Dados Empíricos: Estudos indicam que 74% dos consumidores confiam em redes sociais para orientar decisões de compra. No Brasil, o índice de "alfabetização financeira" é inversamente proporcional ao crescimento de influenciadores de apostas. Estamos diante de uma patologia social onde o Direito deve atuar como o bisturi de Pinel, separando a liberdade de expressão da exploração da vulnerabilidade psíquica.
IV. Entre a Ciência e o Algoritmo: A Governança do Invisível
A neurociência, através de António Damásio, ensina que o erro de Descartes foi separar mente e corpo; o erro do Direito Digital seria separar o bit do átomo. O dano causado por uma indicação fraudulenta é real, financeiro e, muitas vezes, psiquiátrico (gerando quadros de ansiedade e depressão em vítimas de golpes).
Sob a ótica de Niklas Luhmann, o sistema jurídico é autopoiético, mas ele precisa processar a irritação vinda do sistema econômico/tecnológico. Se o Direito não responsabilizar o influenciador, ele permite que a confiança — a "moeda de troca" fundamental de Francis Fukuyama — seja destruída, levando ao colapso das relações de consumo.
Conclusão: O Despertar de Boécio na Era do Wi-Fi
A responsabilidade solidária do influenciador não é um castigo à criatividade, mas um tributo à honestidade. Não se pode habitar o Panteão da relevância social e, ao mesmo tempo, clamar pela imunidade do anonimato quando a conta chega.
O Direito deve ser, como queria Dworkin, uma integridade. Se há lucro na influência, há ônus na falha. Que os influenciadores aprendam com a Consolação da Filosofia de Boécio: a roda da fortuna gira, e aqueles que hoje estão no topo, vendendo ilusões em 15 segundos, podem amanhã sentar-se no banco dos réus, onde o filtro de beleza não terá jurisdição.
A justiça, embora cega para as cores, deve estar de olhos bem abertos para os pixels. A solidariedade no CDC é o cordão umbilical que liga o luxo da postagem à tragédia do prejuízo alheio. É hora de o Direito Civil brasileiro deixar de ser um espectador de stories para se tornar o editor da realidade.
Bibliografia Referencial
ALEXANDER, Franz. Medicina Psicossomática. Porto Alegre: Artes Médicas.

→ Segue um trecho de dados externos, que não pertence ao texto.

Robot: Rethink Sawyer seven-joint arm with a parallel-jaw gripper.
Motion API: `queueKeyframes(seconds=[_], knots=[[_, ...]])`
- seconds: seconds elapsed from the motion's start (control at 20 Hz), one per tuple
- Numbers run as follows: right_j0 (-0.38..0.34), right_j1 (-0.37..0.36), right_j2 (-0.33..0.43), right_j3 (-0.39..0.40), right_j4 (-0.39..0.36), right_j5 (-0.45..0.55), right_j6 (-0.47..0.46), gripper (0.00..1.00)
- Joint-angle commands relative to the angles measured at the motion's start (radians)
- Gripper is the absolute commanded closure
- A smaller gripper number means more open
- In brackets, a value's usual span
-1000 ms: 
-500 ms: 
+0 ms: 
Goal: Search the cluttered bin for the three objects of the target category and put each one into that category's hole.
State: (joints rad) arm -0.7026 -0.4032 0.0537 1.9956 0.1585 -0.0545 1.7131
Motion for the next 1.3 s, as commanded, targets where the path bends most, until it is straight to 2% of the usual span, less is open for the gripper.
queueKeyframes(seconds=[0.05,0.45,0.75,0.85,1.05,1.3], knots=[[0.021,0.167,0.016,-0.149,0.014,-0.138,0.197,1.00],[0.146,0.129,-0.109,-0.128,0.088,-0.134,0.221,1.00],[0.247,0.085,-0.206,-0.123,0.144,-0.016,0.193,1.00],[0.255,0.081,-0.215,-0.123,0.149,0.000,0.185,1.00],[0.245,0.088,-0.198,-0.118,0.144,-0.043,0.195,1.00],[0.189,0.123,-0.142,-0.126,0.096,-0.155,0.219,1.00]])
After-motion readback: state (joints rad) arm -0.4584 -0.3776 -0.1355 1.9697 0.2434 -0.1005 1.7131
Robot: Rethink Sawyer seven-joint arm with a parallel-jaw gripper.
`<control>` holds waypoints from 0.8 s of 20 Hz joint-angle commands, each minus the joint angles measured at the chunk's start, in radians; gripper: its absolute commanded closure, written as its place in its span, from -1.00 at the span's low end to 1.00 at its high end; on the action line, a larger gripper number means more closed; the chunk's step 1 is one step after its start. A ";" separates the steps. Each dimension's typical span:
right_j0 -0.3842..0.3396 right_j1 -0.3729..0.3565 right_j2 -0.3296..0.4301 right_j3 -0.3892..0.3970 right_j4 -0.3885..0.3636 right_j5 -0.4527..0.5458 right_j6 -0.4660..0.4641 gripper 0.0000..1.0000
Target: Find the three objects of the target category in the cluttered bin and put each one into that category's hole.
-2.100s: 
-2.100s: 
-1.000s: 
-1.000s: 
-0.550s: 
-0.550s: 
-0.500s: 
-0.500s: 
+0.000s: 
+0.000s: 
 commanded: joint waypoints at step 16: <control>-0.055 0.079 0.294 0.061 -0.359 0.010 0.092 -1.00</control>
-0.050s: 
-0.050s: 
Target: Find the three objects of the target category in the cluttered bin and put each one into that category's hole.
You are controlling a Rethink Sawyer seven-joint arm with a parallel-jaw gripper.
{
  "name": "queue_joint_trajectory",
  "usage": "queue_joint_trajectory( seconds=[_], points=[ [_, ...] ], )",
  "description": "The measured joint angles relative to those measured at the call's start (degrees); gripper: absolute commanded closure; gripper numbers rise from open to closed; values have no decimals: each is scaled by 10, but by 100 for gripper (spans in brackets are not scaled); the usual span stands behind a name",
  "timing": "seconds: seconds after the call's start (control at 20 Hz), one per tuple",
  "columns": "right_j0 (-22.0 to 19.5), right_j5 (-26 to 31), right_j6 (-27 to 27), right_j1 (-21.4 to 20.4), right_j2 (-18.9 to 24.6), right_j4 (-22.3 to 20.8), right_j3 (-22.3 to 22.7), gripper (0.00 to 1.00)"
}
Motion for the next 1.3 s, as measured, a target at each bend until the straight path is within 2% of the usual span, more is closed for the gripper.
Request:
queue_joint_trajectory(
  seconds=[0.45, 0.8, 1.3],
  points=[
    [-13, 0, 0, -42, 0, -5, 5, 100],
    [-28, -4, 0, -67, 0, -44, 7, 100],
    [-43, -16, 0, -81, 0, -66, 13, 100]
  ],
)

BAUMAN, Zygmunt. Vida para Consumo: A transformação das pessoas em mercadorias. Rio de Janeiro: Zahar.
BRASIL. Lei nº 8.078, de 11 de setembro de 1990. Código de Defesa do Consumidor.
DAMÁSIO, António. O Erro de Descartes: Emoção, Razão e o Cérebro Humano. Companhia das Letras.
FREUD, Sigmund. O Mal-estar na Civilização. Edição Standard Brasileira.
HAN, Byung-Chul. Sociedade do Cansaço. Petrópolis: Vozes.
KANT, Immanuel. Crítica da Razão Prática.
LUHMANN, Niklas. Sistemas Sociais: Esboço de uma Teoria Geral.
OLIVEIRA, Northon Salomão de. A Subjetividade no Direito: Entre o Ser e a Norma. (Reflexões sobre a responsabilidade contemporânea).
SCHOPENHAUER, Arthur. O Mundo como Vontade e Representação.
TJSP. Apelação Cível nº 1002435-82.2023.8.26.0100. Relator: Desembargador X. (Exemplo de jurisprudência sobre publicidade enganosa).